As Operation Protective Edge enters its fourth day, the eight-person security cabinet – which met in a marathon session on Thursday – is faced with a stark strategic choice.
Should Israel retake Gaza, destroy its terrorist infrastructure and then control the Strip for the foreseeable future – paying a price in Israeli casualties that will likely result from both the initial occupation and the cleaning out of the area, and then having to administer Gaza for who knows how long? Or is it better to suffice with delivering Hamas a punishing blow, stopping short of retaking the Strip, but knowing full well that if that is the course of action pursued, than in another few years what is happening now will simply repeat itself? Israel launched Operation Cast Lead in December 2008, an operation that led to the death of 13 Israeli soldiers, and some 1,166 Palestinians, nearly 800 of them defined as combatants. The deterrence achieved in that operation lasted almost five years, until November 2012, when Operation Pillar of Defense was launched, an operation that lead to six Israeli fatalities, and 133 Palestinians, of which 80 were combatants.
That deterrence only lasted a year and a half – until now.
Neither Prime Minister Binyamin Netanyahu nor Defense Minister Moshe Ya’alon have given any indication that they are interested in once again taking over Gaza, but if the pounding the IDF has delivered from the air does not – within a few days – bring about the quiet that is the stated purpose of the operation, then that may change.
Former national security adviser Ya’acov Amidror, in an interview with Israel Radio on Thursday, laid out the options in a very blunt way: Either retake Gaza and stop the fire, or live with a situation where every few years a military operation of this scope will be necessary.
He did not express any personal preference, just laid out the choices. And each option had its price.
“It is possible to completely stop the firing on Israel,” he said.
“They are not firing from Kalkilya onto Israel and did not fire from Gaza until the Oslo agreements.”
The only way to do this, he added, was to control the territory – no one in the world has found a way to stop someone from firing rockets into their territory, unless they control the territory.
The question is not whether Israel could stop the fire, he said. It is rather whether it is willing to pay the price in blood, treasure and difficulties in the international arena to do so.
The price would come in three different stages. The first would be in the loss of IDF soldiers during an operation to take over the 60-km.-long, 5-km.-wide territory.
The second price, also in likely fatalities, would come in “cleaning out the stables” in Gaza, destroying the terrorist infrastructure there – the stockpiled arms as well as the ability to manufacture more arms. The price for this, too, would be the loss of IDF soldiers.
Amidror said this stage would take some six months to a year.
And the third stage would be controlling Gaza, with its 1.5 million inhabitants, after it is retaken. This would have a financial price tag, since Israel would have to administer the area, much as it did before the 1993 Oslo Accords. Amidror said that the price of administering Gaza would likely not be significantly more than the price of Operation Protective Edge-type military operations every couple of years.

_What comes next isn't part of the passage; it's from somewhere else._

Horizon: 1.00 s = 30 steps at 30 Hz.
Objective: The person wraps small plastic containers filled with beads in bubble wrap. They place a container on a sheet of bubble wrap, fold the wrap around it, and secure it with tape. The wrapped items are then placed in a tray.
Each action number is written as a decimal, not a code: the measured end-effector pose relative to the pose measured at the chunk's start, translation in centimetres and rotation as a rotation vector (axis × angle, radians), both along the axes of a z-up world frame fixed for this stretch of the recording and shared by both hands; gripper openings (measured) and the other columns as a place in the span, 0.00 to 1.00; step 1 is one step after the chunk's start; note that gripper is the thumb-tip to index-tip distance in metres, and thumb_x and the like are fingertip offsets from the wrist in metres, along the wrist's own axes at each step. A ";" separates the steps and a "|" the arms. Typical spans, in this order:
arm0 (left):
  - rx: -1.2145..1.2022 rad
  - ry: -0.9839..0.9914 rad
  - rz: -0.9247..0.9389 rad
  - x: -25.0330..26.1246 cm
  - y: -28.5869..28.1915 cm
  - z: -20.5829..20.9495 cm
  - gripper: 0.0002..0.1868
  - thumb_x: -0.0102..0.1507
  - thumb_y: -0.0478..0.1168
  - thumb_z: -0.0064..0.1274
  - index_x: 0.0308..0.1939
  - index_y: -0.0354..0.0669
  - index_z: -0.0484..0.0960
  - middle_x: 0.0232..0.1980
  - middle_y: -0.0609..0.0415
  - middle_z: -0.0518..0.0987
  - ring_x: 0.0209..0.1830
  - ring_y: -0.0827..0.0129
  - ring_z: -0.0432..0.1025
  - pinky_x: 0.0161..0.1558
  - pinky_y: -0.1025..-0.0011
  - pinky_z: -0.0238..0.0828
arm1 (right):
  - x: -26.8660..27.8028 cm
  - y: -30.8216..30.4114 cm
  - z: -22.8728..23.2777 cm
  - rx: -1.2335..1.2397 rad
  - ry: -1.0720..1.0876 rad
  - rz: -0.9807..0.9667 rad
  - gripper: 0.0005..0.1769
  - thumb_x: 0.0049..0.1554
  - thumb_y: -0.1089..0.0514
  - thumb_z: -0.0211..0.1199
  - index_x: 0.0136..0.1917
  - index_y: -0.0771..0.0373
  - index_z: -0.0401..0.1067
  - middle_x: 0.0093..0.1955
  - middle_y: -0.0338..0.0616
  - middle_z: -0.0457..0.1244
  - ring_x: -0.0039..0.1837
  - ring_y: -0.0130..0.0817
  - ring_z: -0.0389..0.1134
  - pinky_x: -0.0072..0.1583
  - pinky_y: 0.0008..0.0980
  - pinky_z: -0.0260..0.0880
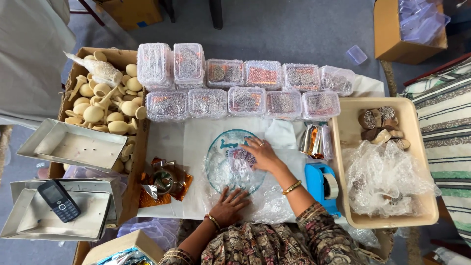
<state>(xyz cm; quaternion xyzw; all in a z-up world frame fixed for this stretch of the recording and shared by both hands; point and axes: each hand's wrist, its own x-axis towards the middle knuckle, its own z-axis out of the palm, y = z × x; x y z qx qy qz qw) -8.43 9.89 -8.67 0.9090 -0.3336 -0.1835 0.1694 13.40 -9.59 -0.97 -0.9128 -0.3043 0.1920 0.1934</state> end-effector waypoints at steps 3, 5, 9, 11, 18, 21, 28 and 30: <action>0.008 0.020 0.000 0.2 -0.1 0.6 0.40 0.63 0.59 0.53 0.78 0.63 0.58 0.84 0.59 0.45 0.84 0.59 0.36 0.76 0.40 0.19 | -1.1 1.4 -0.2 -0.143 0.038 0.061 0.61 0.41 0.69 0.70 0.81 0.40 0.47 0.84 0.42 0.41 0.82 0.46 0.38 0.76 0.64 0.37; 0.012 0.004 0.002 0.0 0.0 0.4 0.41 0.63 0.60 0.53 0.77 0.63 0.58 0.84 0.59 0.46 0.84 0.59 0.36 0.76 0.40 0.20 | -1.8 1.7 -0.6 -0.158 -0.017 0.073 0.61 0.43 0.70 0.67 0.81 0.39 0.45 0.82 0.43 0.43 0.82 0.46 0.41 0.75 0.65 0.40; 0.034 0.023 0.007 0.6 -0.3 1.6 0.43 0.62 0.62 0.54 0.78 0.63 0.55 0.83 0.55 0.49 0.83 0.58 0.39 0.76 0.39 0.21 | -1.5 1.2 -2.5 -0.158 -0.131 0.055 0.59 0.48 0.69 0.67 0.83 0.37 0.44 0.77 0.46 0.50 0.78 0.47 0.49 0.72 0.66 0.47; 0.055 0.063 0.023 1.7 -0.2 2.4 0.44 0.63 0.63 0.53 0.80 0.65 0.53 0.82 0.53 0.51 0.82 0.57 0.41 0.77 0.40 0.25 | -0.5 0.6 -0.5 -0.154 -0.130 0.014 0.60 0.46 0.65 0.71 0.83 0.37 0.44 0.75 0.46 0.51 0.77 0.46 0.50 0.71 0.65 0.49; 0.118 -0.005 0.113 8.4 -0.4 2.8 0.43 0.63 0.64 0.54 0.79 0.69 0.53 0.79 0.47 0.52 0.78 0.50 0.48 0.72 0.37 0.39 | 3.2 -3.8 8.6 -0.160 -0.305 -0.149 0.69 0.33 0.51 0.83 0.80 0.39 0.47 0.74 0.48 0.52 0.76 0.47 0.50 0.69 0.60 0.52; 0.106 -0.091 0.189 12.0 -0.5 3.9 0.42 0.59 0.61 0.59 0.75 0.68 0.60 0.78 0.49 0.53 0.77 0.48 0.49 0.69 0.36 0.44 | 2.3 -5.0 14.6 -0.129 -0.391 -0.190 0.66 0.35 0.52 0.82 0.81 0.41 0.49 0.73 0.47 0.54 0.75 0.47 0.52 0.70 0.59 0.53; 0.151 0.062 0.326 16.6 -1.4 6.3 0.37 0.57 0.57 0.62 0.70 0.69 0.69 0.85 0.54 0.47 0.75 0.51 0.54 0.65 0.44 0.58 | -1.8 -4.4 17.0 -0.091 -0.415 -0.199 0.65 0.33 0.53 0.82 0.79 0.43 0.52 0.71 0.48 0.55 0.74 0.49 0.54 0.69 0.57 0.55; 0.137 0.110 0.330 16.8 -1.4 6.9 0.38 0.56 0.55 0.62 0.70 0.63 0.68 0.83 0.56 0.50 0.74 0.52 0.54 0.63 0.42 0.59 | -2.9 -3.8 14.1 -0.074 -0.289 -0.144 0.65 0.34 0.53 0.81 0.79 0.42 0.52 0.71 0.48 0.55 0.73 0.49 0.56 0.66 0.54 0.59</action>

If Israel is not willing to pay those prices and retake the Strip, then these types of operations will be necessary every few years. But that option also has a price; namely, that every few years the country will be subjected to what it is going through right now.

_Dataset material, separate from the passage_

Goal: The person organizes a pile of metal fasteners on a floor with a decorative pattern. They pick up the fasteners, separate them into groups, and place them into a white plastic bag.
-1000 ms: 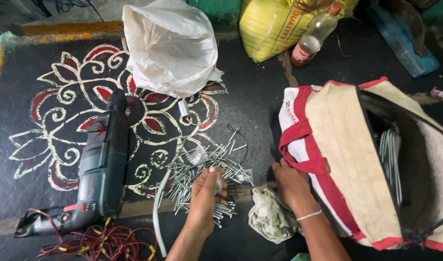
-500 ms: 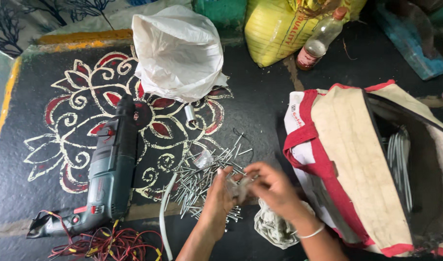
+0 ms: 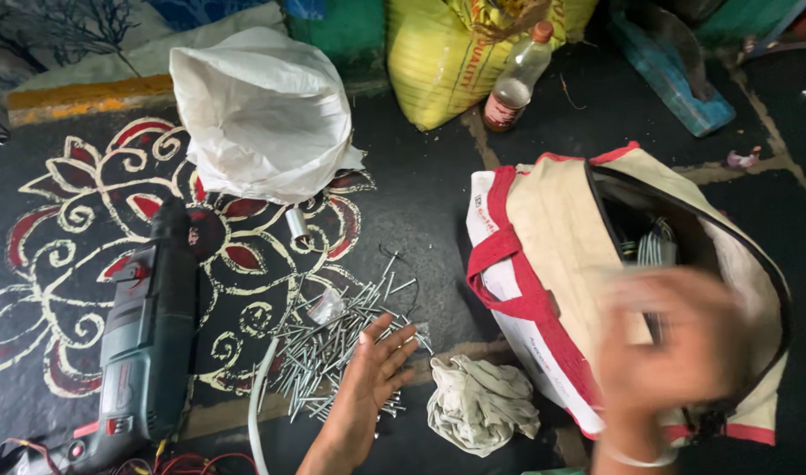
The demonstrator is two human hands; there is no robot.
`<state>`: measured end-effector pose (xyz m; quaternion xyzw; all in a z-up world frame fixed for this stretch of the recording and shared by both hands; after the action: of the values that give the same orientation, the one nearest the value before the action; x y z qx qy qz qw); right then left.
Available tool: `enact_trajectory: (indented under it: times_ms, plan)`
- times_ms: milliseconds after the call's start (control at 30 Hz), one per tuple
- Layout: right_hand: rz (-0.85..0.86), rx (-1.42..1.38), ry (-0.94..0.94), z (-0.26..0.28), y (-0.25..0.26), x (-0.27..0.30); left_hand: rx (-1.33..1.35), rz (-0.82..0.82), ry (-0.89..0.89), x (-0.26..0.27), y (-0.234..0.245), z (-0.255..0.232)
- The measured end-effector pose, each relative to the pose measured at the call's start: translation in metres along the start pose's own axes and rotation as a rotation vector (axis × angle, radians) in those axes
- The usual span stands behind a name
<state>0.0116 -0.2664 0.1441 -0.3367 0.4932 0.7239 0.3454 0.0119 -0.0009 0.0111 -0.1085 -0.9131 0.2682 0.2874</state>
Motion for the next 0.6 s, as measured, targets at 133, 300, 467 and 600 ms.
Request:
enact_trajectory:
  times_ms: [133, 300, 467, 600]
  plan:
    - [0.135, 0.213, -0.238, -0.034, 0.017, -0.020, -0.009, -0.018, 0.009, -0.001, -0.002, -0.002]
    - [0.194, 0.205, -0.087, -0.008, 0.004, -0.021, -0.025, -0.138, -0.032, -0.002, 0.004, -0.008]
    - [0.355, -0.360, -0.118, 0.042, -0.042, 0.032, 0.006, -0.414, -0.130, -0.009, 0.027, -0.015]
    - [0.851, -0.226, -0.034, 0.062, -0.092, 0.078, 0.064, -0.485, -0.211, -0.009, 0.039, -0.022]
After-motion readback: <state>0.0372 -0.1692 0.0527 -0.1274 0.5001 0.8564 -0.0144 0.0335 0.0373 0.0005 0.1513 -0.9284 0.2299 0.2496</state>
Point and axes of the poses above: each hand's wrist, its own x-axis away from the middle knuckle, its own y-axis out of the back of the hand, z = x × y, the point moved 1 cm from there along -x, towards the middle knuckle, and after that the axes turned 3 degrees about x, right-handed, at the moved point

The principle behind the current operation is based on the idea that there is a middle path between the two stark options – and that it is possible to create a reality whereby the deterrence created by a major military operation could last beyond just a couple of years.
And one of the reasons for that assumption has to do with the geopolitical changes in the region.

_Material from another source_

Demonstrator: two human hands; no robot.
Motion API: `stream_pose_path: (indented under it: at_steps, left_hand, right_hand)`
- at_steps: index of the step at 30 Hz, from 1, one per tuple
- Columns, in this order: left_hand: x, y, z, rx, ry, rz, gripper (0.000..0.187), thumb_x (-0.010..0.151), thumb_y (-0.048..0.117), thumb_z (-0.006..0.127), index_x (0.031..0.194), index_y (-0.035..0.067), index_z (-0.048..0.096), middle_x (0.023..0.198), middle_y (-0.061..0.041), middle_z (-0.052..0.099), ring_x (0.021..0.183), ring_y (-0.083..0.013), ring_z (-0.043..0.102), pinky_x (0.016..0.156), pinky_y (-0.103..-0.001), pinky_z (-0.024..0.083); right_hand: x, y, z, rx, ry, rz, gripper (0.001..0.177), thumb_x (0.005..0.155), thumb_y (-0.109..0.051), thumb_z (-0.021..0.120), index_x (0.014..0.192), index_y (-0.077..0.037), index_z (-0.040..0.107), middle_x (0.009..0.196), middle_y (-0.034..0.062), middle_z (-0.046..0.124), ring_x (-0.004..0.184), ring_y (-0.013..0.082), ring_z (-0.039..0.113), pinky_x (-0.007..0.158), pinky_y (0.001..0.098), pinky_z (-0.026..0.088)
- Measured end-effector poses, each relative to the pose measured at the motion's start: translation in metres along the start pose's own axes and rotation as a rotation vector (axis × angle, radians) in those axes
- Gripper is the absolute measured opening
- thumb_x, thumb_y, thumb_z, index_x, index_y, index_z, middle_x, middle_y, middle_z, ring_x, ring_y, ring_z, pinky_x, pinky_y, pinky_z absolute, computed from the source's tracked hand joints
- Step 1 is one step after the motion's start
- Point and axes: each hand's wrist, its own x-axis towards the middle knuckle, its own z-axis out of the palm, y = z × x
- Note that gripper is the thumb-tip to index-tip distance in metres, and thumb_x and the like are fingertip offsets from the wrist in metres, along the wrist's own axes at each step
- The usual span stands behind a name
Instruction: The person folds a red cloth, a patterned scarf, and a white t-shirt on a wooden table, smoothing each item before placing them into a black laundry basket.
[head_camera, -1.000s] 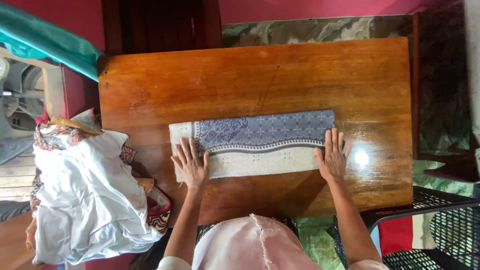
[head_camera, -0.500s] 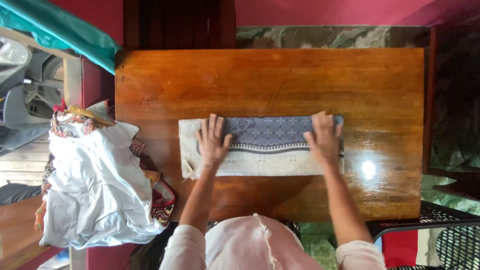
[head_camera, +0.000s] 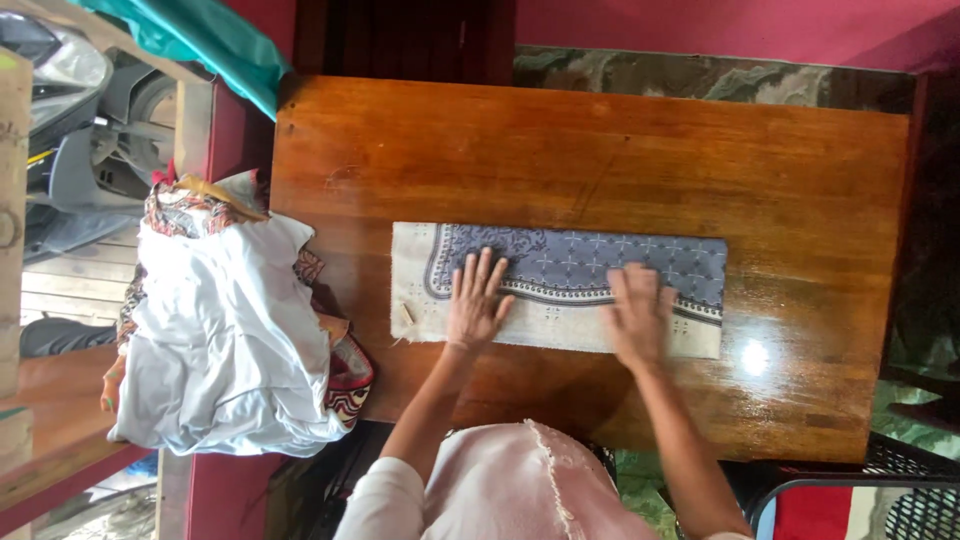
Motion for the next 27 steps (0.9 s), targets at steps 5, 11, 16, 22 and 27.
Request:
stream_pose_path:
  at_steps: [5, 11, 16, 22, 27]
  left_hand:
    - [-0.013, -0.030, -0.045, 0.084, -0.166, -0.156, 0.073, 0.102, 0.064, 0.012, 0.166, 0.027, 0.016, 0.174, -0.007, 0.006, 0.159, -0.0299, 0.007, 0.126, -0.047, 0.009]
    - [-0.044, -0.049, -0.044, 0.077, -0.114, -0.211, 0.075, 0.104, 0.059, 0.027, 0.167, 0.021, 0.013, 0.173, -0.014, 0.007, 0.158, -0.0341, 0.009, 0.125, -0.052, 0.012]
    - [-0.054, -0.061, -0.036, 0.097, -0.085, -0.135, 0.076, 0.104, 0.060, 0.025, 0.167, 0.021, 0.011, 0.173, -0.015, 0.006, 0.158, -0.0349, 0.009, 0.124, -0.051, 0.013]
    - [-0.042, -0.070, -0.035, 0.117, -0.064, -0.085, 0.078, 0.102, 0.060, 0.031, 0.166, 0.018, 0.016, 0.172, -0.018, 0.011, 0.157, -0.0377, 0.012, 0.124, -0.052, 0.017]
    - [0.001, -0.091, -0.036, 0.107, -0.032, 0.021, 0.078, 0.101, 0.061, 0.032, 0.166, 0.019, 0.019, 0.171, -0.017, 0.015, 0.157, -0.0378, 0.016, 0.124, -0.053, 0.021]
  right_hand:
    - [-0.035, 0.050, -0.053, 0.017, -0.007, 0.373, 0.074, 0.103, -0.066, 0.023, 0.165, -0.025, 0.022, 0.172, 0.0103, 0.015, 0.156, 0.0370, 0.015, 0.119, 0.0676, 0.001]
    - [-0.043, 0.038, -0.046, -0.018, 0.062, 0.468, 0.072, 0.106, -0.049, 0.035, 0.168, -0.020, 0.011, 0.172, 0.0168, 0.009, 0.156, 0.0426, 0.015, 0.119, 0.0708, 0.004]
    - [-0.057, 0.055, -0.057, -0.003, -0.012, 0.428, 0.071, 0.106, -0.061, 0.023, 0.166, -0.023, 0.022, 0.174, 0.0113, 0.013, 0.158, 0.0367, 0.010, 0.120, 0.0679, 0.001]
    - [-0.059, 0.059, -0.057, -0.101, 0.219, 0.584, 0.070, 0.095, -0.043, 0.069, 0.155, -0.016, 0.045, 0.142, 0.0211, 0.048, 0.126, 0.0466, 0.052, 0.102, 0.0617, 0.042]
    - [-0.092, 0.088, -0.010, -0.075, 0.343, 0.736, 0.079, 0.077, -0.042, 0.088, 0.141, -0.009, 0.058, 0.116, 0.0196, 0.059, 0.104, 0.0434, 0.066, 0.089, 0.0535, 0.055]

The operation is based on two legs: The first is to pound Hamas, to dismantle as much as possible the organization’s arsenal and weapon making capabilities so that even if they want to fire on Israel, their ability to do so will be severely curtailed. One issue the security cabinet is grappling with right now, is whether this can be achieved without committing ground troops.
And the second leg is deterrence: Pound Hamas so hard, that they will think twice before daring to strike again.
Those two considerations animated Operations Cast Lead and Pillar of Defense, with the deterrence gained from the last operation not lasting too long.
One main difference now, however, is Egypt. Every passing hour and day leads to a diminishing of Hamas’s military capabilities.
But while in the past Hamas could count on being able to quickly smuggle more rockets into its territory through Egypt, arming itself to the teeth for the next round, that situation has changed because of the change of leadership in Cairo.
That new reality is being considered as the security cabinet is trying to determine whether there may be a middle path between totally taking over Gaza, or having to go through what Israel is going through right now every few years.